Most interestingly of all, she describes an all-too common consequence of writing as a woman: Many readers assumed her work of fiction was diaristic, even though Margot and Robert’s experiences did not mirror her own:
…As the story was shared again and again, moving it further and further from its original context, people began conflating me, the author, with the main character. Sometimes this was blunt (“What, The New Yorker is just publishing diary entries now?”) and other times it was subtler: the assumption was that I’d be happy to go on the radio and explain why young women in 2018 were still struggling to achieve satisfying sex lives—in other words, the assumption was that my own position and history would be identical to Margot’s. I was thirty-six years old and a few months into my first serious relationship with a woman, and now everyone wanted me to explain why twenty-year-old girls were having bad sex with men. I felt intensely protective of Margot, and of the readers who identified with her, and, at the same time, I felt like an impostor.
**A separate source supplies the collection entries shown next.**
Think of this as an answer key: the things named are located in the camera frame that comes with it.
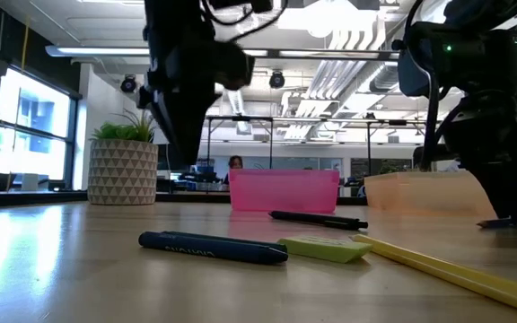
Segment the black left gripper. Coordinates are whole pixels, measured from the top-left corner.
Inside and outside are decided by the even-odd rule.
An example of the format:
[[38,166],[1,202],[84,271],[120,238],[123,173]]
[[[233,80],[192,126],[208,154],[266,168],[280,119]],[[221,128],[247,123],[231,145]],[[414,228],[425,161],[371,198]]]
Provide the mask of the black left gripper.
[[232,41],[215,38],[200,0],[145,0],[143,36],[150,65],[138,106],[153,116],[183,164],[198,157],[206,112],[215,86],[237,91],[250,84],[255,58]]

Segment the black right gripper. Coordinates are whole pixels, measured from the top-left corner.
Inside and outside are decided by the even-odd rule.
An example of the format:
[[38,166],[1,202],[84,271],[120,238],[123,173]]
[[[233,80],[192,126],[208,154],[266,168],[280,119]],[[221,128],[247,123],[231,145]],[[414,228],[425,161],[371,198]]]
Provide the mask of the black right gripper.
[[517,223],[517,97],[465,96],[442,122],[442,158],[458,160],[500,220]]

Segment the yellow pencil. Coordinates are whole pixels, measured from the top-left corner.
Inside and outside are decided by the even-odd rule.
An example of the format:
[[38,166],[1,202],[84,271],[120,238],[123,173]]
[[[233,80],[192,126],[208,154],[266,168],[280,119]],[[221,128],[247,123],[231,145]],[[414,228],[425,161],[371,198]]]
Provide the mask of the yellow pencil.
[[372,252],[410,266],[426,274],[435,276],[448,283],[458,285],[469,291],[499,301],[517,309],[517,282],[490,275],[476,269],[457,265],[439,258],[427,256],[410,249],[404,249],[387,242],[357,234],[350,239],[372,245]]

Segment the dark green crayon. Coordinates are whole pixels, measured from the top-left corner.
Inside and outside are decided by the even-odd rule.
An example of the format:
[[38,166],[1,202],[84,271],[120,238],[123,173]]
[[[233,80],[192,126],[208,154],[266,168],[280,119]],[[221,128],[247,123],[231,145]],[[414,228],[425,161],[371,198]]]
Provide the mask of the dark green crayon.
[[222,236],[195,234],[195,233],[187,233],[187,232],[180,232],[180,231],[165,231],[165,233],[175,235],[175,236],[180,236],[180,237],[217,240],[217,241],[223,241],[223,242],[249,243],[249,244],[255,244],[255,245],[261,245],[264,247],[269,247],[272,249],[277,249],[282,252],[287,251],[287,247],[285,245],[279,244],[279,243],[273,243],[273,242],[265,242],[265,241],[257,241],[257,240],[242,240],[242,239],[228,238],[228,237],[222,237]]

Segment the navy blue crayon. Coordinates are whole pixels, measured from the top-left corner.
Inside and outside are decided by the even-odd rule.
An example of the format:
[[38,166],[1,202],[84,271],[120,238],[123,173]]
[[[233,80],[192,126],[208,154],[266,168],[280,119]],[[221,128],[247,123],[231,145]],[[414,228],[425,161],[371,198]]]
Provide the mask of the navy blue crayon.
[[287,251],[282,252],[261,245],[180,237],[166,234],[165,231],[145,231],[139,235],[138,243],[147,249],[261,265],[281,264],[288,259]]

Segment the black pen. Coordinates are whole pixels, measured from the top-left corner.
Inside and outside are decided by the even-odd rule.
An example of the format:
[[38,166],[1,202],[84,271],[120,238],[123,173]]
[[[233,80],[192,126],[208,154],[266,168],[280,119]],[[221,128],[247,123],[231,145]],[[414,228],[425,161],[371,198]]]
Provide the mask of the black pen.
[[273,219],[288,222],[309,223],[329,228],[359,231],[367,229],[368,223],[355,218],[345,218],[332,215],[305,214],[286,211],[272,211],[268,213]]

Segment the lime green eraser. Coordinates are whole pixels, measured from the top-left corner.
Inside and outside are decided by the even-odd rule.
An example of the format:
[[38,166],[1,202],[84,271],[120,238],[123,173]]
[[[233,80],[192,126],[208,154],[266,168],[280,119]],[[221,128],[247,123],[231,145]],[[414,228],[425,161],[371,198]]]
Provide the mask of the lime green eraser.
[[287,252],[291,255],[340,264],[351,263],[372,250],[372,245],[364,242],[332,240],[314,236],[282,238],[278,243],[286,246]]

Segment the seated person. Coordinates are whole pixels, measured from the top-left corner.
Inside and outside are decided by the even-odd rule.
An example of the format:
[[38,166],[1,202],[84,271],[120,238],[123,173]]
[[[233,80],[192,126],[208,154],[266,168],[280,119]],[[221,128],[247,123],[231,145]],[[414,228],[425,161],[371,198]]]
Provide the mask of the seated person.
[[[239,155],[233,155],[230,157],[228,161],[229,170],[237,170],[243,168],[243,161],[242,158]],[[230,172],[227,171],[226,176],[223,180],[223,183],[228,185],[229,184],[229,174]]]

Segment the potted plant triangle-patterned pot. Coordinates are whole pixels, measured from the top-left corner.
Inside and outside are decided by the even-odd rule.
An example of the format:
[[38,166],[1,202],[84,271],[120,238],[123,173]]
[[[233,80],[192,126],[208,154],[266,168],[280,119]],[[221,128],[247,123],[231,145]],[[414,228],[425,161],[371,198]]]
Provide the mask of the potted plant triangle-patterned pot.
[[127,122],[106,122],[91,138],[88,201],[94,205],[151,205],[156,198],[159,147],[154,118],[146,110],[120,114]]

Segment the orange translucent plastic bin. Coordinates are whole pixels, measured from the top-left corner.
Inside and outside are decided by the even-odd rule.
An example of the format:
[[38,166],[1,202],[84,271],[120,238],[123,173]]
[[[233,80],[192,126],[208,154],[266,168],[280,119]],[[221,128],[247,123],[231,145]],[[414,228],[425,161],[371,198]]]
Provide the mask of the orange translucent plastic bin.
[[485,190],[466,170],[393,172],[364,179],[368,206],[397,214],[494,217]]

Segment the pink translucent plastic bin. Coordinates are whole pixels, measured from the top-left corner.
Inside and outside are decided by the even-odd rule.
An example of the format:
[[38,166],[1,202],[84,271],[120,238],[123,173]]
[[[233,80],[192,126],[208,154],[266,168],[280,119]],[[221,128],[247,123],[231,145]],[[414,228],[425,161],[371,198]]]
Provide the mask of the pink translucent plastic bin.
[[235,211],[290,211],[332,214],[337,205],[336,170],[229,171],[232,209]]

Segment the large window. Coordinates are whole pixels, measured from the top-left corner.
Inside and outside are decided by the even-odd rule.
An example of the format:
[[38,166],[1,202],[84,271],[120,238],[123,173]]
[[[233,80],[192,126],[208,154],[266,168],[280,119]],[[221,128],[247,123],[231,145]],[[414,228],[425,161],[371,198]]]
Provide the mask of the large window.
[[65,181],[71,174],[77,101],[15,68],[0,76],[0,173],[4,188],[24,174]]

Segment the white ceiling unit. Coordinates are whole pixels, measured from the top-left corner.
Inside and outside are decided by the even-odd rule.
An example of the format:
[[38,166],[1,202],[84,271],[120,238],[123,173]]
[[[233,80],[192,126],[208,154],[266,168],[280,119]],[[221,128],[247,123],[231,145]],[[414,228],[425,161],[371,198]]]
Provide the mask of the white ceiling unit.
[[384,22],[388,10],[381,0],[297,0],[276,27],[307,31],[317,39],[330,36],[329,49],[351,50],[370,44],[376,24]]

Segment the black background rig frame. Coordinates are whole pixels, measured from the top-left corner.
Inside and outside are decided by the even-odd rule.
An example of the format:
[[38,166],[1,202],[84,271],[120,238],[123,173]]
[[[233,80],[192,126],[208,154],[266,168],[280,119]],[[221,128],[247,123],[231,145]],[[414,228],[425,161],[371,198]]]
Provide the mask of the black background rig frame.
[[368,161],[368,174],[372,175],[372,134],[371,133],[371,125],[378,124],[381,126],[389,126],[389,127],[405,127],[405,126],[413,126],[416,129],[420,130],[419,125],[426,126],[425,120],[407,120],[407,119],[369,119],[363,118],[362,122],[366,124],[366,149],[367,149],[367,161]]
[[[269,135],[269,168],[273,169],[273,132],[274,132],[274,118],[272,117],[260,117],[260,116],[243,116],[243,115],[232,115],[232,116],[207,116],[207,138],[206,138],[206,164],[210,166],[210,153],[211,153],[211,137],[212,133],[215,131],[216,127],[213,127],[213,121],[219,120],[219,127],[225,120],[230,120],[232,122],[259,122],[262,125],[268,135]],[[266,128],[262,123],[268,122],[270,124],[270,128]]]

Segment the black overhead light rail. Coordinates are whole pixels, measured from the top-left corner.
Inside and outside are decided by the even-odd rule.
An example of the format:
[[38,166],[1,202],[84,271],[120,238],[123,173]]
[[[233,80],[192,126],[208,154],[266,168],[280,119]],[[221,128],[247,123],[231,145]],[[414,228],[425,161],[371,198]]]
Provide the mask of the black overhead light rail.
[[[148,58],[149,48],[109,48],[109,47],[63,47],[46,46],[51,57],[71,58]],[[332,50],[332,49],[288,49],[288,48],[247,48],[235,49],[235,53],[260,59],[299,60],[356,60],[356,61],[397,61],[398,51],[388,50]]]

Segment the black aluminium rig frame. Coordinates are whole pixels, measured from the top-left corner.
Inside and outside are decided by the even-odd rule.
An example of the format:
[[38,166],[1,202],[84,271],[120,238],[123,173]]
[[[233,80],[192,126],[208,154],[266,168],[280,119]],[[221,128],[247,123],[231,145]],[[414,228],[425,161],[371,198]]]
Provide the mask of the black aluminium rig frame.
[[[12,191],[0,192],[0,206],[35,205],[86,201],[87,191]],[[260,193],[256,196],[241,192],[187,192],[185,194],[157,193],[157,202],[182,203],[226,203],[233,204],[236,211],[289,211],[312,214],[333,214],[338,205],[365,205],[387,212],[402,212],[410,214],[465,214],[475,216],[497,217],[498,213],[492,207],[485,195],[478,193],[471,197],[400,197],[380,195],[371,200],[364,197],[308,197],[293,196],[289,193],[269,196]]]

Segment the silver ventilation duct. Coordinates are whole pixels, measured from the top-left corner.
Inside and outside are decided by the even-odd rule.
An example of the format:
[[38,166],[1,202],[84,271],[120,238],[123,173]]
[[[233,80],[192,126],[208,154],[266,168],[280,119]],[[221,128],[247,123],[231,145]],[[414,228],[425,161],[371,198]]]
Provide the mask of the silver ventilation duct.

I felt as though if I were truthful about who I was, I would let everyone down.
Regardless of how far removed the reader is from her work (and I think Roupenian is being generous with that qualifier), women are often conflated with their art. A quick look at any solo musician/lyricist will verify that fact. And that conflation, often read as nothing more than the outpouring of feelings, runs the risk of overshadowing the identity of the artist and their work, oversimplifying it, and them, to the point of erasure.